# Required work
Leave every picture out and return the rest of the listing verbatim.

# Data section

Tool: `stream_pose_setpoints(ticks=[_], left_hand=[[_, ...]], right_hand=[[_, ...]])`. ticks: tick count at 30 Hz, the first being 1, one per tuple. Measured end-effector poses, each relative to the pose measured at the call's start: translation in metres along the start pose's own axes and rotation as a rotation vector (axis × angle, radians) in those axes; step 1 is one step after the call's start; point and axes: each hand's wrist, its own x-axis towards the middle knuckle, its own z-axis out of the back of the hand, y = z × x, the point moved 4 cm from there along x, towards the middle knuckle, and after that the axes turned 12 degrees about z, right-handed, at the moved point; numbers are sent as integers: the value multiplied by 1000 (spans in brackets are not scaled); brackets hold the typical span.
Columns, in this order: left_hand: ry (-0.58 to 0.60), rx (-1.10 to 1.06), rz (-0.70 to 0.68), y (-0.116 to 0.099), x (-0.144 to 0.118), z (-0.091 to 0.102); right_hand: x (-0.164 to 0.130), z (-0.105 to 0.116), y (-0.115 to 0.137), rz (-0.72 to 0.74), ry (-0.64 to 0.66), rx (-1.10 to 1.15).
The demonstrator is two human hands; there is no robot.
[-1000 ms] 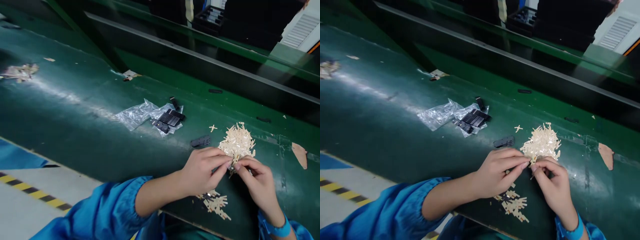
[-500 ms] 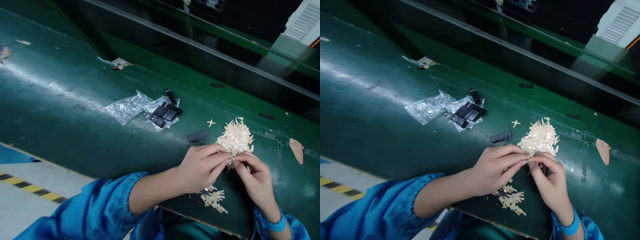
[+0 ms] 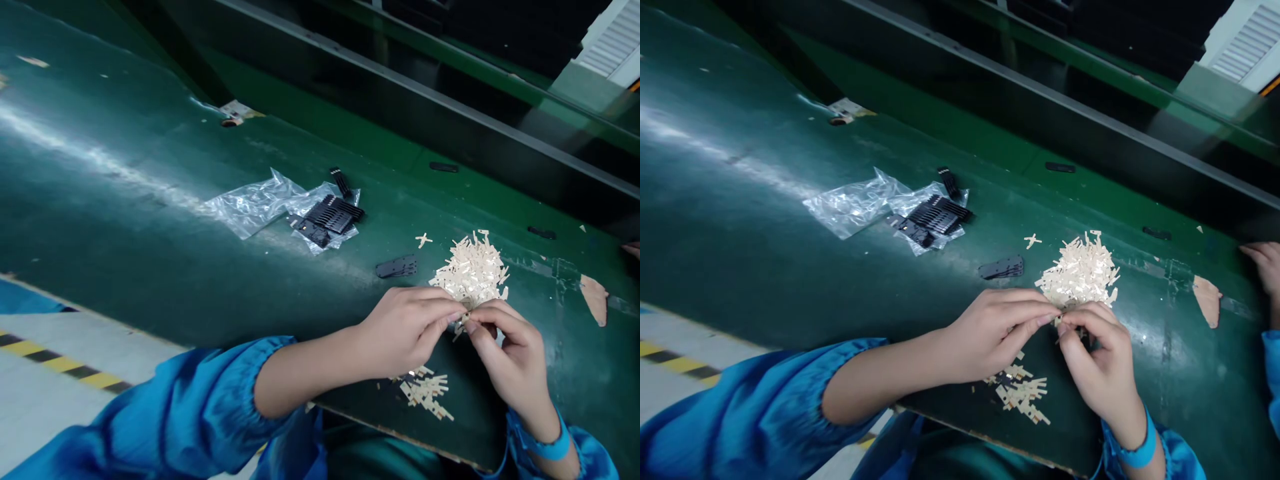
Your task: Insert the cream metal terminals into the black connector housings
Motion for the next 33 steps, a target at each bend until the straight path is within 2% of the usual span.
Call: stream_pose_setpoints(ticks=[6, 11, 16, 22, 28, 30, 33], left_hand=[[60, -9, 41, 4, 2, -1], [101, 53, 53, 0, 4, 3], [119, 94, 28, -4, 5, 8], [78, 268, -45, 1, 4, 3], [-6, 504, 68, 19, 11, -5], [4, 389, 134, 18, 13, -4], [124, -84, 304, 14, 16, -2]], right_hand=[[0, 0, 2, 52, 51, -68], [1, 0, 5, 131, 73, -112], [0, 0, 4, 146, 73, -134], [1, -1, 5, 114, 79, -114], [-2, 3, 2, -24, 72, -21], [-3, 4, 0, -62, 63, 1], [-2, 4, -1, -81, 52, 27]])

# Answer for the task
Tool: `stream_pose_setpoints(ticks=[_], left_hand=[[_, ...]], right_hand=[[_, ...]])`. ticks: tick count at 30 Hz, the first being 1, one per tuple. Measured end-effector poses, each relative to the pose measured at the call's start: translation in metres along the start pose's own axes and rotation as a rotation vector (axis × angle, radians) in those axes; step 1 is one step after the call's start; point and axes: each hand's wrist, its own x-axis towards the middle knuckle, its own z-axis out of the back of the hand, y = z × x, the point moved 4 cm from there along x, towards the middle knuckle, and after that the axes turned 12 degrees about z, right-handed, at the moved point; numbers are sent as integers: the value multiplied by 1000 (spans in brackets are not scaled); brackets hold the typical span.
Columns, in this order: left_hand: ry (-0.58 to 0.60), rx (-1.10 to 1.06), rz (-0.70 to 0.68), y (-0.116 to 0.099), x (-0.144 to 0.118), z (-0.091 to 0.102); right_hand: x (-0.164 to 0.130), z (-0.105 to 0.116), y (-0.115 to 0.137), rz (-0.72 to 0.74), ry (-0.64 to 0.66), rx (-1.10 to 1.15).
The demonstrator is two human hands; there is no robot.
[-1000 ms] 
[-500 ms] 
[+0 ms] 
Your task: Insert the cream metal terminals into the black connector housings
Motion for the next 33 steps, a target at each bend until the straight path is within 2% of the usual span.
Call: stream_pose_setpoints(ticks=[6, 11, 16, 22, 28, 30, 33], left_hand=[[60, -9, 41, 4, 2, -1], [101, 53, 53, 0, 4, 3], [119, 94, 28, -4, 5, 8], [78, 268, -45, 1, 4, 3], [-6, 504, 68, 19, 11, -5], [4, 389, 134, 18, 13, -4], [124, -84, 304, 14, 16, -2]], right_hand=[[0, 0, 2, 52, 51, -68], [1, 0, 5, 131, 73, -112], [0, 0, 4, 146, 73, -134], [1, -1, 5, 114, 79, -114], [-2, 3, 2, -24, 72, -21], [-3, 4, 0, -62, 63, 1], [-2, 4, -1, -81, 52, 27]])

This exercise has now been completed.